A manufacturer contracts to supply ball bearings with diameters between 24.60 millimeters and 25.40 millimeters. Product analysis indicates that the ball bearings manufactured have diameters that are normally distributed with a mean of 25.10 millimeters and a standard deviation of 0.20 millimeters. What percentage of ball bearings fail to satisfy the contract specifications?

Answer 1

Answer: The percentage of ball bearings fail to satisfy the contract specifaction is 7.3 %.

Explanation:

First we need to find the standard score of 24.60 and 25.40. Using Standard Score formula.

`(24.60 - 25.10)/(.20) =-2.5\\\\(25.4 - 25.10)/(.20)=1.5`

now we need to find the percentages of these Z scores.

-2.5 = .0062 or 00.62%

1.5 = .9332 or 93.32%

now we subtract these two to get the in between percentage.

.9332 - .0062 = .927 or 92.7% is what doesnt fail to satifsy the contract spefications!

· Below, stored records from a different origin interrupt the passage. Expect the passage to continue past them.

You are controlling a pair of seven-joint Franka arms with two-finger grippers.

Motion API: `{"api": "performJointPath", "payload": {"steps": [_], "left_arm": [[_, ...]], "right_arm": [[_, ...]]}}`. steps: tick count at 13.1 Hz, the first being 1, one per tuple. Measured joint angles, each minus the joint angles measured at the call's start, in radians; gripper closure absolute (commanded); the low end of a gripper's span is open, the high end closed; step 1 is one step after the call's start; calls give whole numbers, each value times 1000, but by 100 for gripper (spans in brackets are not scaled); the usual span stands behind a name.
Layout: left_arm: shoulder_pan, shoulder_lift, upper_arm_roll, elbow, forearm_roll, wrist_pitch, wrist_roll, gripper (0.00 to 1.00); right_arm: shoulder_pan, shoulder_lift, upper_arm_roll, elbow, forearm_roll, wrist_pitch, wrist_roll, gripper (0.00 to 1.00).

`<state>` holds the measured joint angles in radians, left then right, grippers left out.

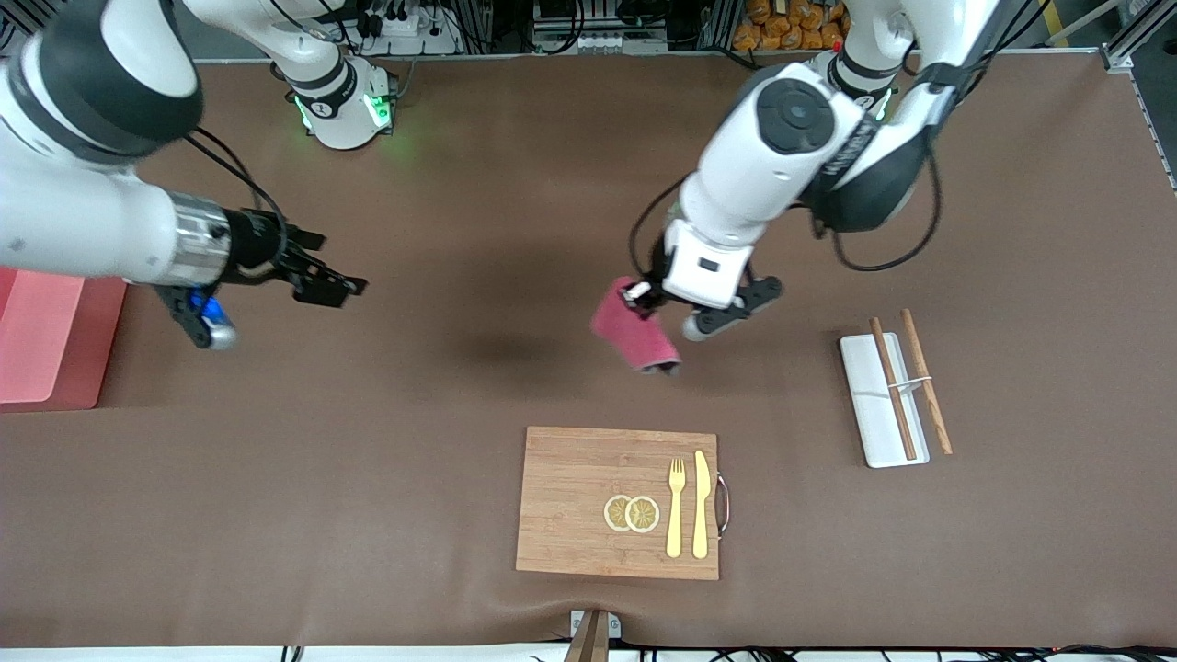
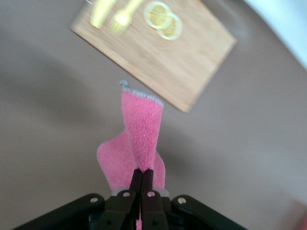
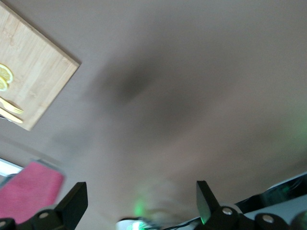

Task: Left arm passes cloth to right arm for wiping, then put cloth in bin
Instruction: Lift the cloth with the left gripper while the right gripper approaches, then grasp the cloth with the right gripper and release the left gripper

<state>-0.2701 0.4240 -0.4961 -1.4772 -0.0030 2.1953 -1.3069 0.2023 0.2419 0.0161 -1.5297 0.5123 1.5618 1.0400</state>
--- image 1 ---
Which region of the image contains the red cloth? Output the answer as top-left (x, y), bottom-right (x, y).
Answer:
top-left (590, 276), bottom-right (683, 376)

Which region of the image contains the white rectangular tray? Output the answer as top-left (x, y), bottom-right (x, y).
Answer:
top-left (839, 332), bottom-right (931, 469)

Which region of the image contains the wooden cutting board, metal handle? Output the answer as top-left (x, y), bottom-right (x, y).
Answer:
top-left (515, 426), bottom-right (733, 582)

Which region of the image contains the orange bread pile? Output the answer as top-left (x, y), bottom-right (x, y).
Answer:
top-left (733, 0), bottom-right (851, 51)

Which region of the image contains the brown mount bar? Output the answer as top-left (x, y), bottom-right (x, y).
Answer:
top-left (563, 613), bottom-right (611, 662)

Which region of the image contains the grey metal table bracket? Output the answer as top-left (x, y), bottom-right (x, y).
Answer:
top-left (570, 610), bottom-right (622, 640)

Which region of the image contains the black electronics box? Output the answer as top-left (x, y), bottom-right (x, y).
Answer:
top-left (533, 0), bottom-right (672, 30)

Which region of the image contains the pink plastic box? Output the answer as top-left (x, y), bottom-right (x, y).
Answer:
top-left (0, 267), bottom-right (128, 412)

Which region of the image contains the yellow fork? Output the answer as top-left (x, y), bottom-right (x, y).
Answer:
top-left (666, 458), bottom-right (687, 559)

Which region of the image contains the white power strip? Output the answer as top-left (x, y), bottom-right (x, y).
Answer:
top-left (366, 7), bottom-right (426, 38)

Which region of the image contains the brown wooden chopstick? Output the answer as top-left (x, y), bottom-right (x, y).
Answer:
top-left (900, 308), bottom-right (954, 455)
top-left (870, 317), bottom-right (919, 461)

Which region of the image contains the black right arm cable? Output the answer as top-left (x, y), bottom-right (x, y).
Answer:
top-left (184, 127), bottom-right (291, 277)

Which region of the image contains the aluminium frame profile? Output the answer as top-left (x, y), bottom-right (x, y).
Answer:
top-left (1099, 0), bottom-right (1177, 194)

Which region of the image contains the yellow knife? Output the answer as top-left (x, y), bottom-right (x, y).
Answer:
top-left (692, 450), bottom-right (712, 560)

But to find what does fail to satisfy we have to subtract it by 100% or 1.

1 - .927 = 0.073

7.3%

Answer 2

7.3%

Explanation:

to get this percentage, we need to use the z-score calculation;

z-score = (x-mean)/SD

mean = 25.10 , SD = 0.2

For diameter 24.60

z-score = (24.6-25.10)/0.2 = -0.5/0.2 = -2.5

For diameter 25.40

z-score = (25.4-25.1)/0.2 = 1.5

So the proportion that will satisfy the specifications will be;

P(-2.5 < z < 1.5)

At this point, we use the standard normal table

P(-2.5 < z < 1.5) = P (z<1.5) - P (Z < -2.5)

From standard normal table;

P(Z < 1.5) = 0.9332

P(z < -2.5) = 0.0062

P(-2.5 < z < 1.5) = 0.9332 - 0.0062 = 0.927

So the proportion that meets specification = 92.7% ( same as 0.927)

Proportion failing to meet specification = 100- 92.7% = 7.3%